Dataset records =
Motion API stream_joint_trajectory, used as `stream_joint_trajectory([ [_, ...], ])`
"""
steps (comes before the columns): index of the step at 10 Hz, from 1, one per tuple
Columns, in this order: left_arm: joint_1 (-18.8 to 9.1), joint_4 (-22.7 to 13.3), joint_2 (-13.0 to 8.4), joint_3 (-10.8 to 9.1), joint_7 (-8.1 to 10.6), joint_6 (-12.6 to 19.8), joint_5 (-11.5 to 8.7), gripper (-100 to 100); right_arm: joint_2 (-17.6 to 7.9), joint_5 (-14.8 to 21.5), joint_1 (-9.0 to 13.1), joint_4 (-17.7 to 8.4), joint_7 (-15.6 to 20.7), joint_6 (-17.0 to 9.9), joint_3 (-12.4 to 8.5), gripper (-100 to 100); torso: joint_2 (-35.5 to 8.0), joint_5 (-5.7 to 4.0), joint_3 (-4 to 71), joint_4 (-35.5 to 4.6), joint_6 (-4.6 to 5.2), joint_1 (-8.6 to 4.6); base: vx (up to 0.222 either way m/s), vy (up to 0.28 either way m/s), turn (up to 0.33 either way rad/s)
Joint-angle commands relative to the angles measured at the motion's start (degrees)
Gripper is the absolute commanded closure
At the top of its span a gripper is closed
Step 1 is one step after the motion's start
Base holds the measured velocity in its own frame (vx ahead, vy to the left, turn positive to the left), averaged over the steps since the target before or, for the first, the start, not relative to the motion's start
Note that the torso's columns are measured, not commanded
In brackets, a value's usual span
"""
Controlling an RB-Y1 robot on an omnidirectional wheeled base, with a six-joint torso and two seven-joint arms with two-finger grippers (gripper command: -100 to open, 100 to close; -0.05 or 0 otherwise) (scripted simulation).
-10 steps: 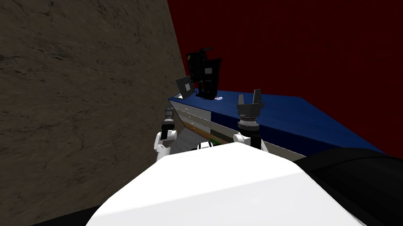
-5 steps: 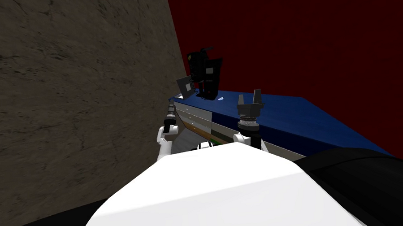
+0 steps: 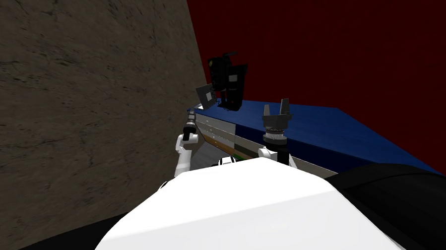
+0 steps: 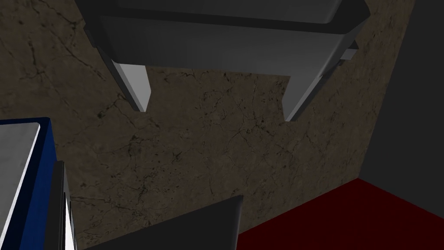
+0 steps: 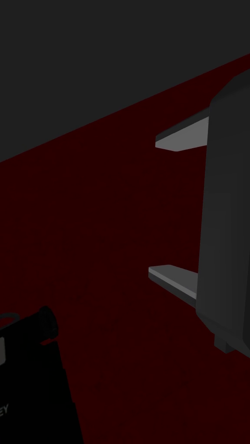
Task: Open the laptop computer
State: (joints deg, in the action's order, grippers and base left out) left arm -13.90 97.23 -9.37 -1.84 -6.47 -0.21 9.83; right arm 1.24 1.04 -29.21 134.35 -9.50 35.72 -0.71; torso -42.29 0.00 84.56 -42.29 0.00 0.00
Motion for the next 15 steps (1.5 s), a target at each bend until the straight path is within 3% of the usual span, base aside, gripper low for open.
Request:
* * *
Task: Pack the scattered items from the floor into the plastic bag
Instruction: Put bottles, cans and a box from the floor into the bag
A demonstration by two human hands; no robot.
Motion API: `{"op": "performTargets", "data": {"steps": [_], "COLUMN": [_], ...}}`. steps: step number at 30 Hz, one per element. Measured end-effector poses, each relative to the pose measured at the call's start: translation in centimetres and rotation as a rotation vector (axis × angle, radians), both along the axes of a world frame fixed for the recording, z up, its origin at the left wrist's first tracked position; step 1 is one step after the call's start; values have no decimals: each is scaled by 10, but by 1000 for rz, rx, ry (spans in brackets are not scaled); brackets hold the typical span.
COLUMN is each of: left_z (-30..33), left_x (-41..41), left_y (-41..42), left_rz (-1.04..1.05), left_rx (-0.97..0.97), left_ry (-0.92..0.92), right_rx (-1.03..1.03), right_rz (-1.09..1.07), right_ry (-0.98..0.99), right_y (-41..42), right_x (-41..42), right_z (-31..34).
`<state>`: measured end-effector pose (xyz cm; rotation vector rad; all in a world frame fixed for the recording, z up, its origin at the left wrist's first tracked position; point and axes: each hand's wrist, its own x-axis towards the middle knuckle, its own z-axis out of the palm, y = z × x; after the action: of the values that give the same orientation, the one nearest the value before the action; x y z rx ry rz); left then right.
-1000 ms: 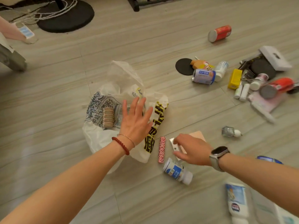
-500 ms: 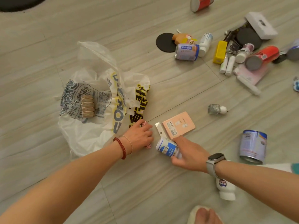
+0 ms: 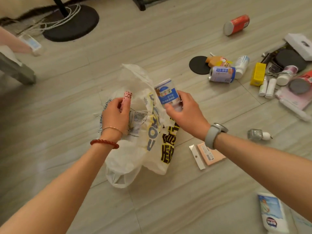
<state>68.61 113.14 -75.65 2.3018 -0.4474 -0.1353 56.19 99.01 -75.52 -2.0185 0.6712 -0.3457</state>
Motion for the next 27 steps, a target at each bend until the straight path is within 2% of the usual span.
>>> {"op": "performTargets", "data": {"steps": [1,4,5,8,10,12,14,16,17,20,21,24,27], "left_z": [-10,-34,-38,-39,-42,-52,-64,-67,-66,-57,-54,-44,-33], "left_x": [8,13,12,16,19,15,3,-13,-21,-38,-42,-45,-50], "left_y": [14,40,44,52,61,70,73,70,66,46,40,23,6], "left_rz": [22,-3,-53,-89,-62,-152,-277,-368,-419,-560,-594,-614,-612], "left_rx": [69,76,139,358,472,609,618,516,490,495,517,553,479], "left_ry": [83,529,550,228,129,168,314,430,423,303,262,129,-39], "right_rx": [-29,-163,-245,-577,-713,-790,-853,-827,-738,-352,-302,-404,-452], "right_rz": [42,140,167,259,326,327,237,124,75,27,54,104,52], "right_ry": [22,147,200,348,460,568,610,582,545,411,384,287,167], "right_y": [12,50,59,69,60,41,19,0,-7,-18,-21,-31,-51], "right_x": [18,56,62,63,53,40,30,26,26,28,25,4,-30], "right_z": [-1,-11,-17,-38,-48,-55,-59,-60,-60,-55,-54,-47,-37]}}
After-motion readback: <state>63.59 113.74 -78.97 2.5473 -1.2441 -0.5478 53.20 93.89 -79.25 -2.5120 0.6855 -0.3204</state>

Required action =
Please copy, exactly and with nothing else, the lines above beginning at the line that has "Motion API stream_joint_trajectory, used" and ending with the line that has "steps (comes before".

Answer for the task =
Motion API stream_joint_trajectory, used as `stream_joint_trajectory([ [_, ...], ])`
"""
steps (comes before the columns): index of the step at 10 Hz, from 1, one per tuple

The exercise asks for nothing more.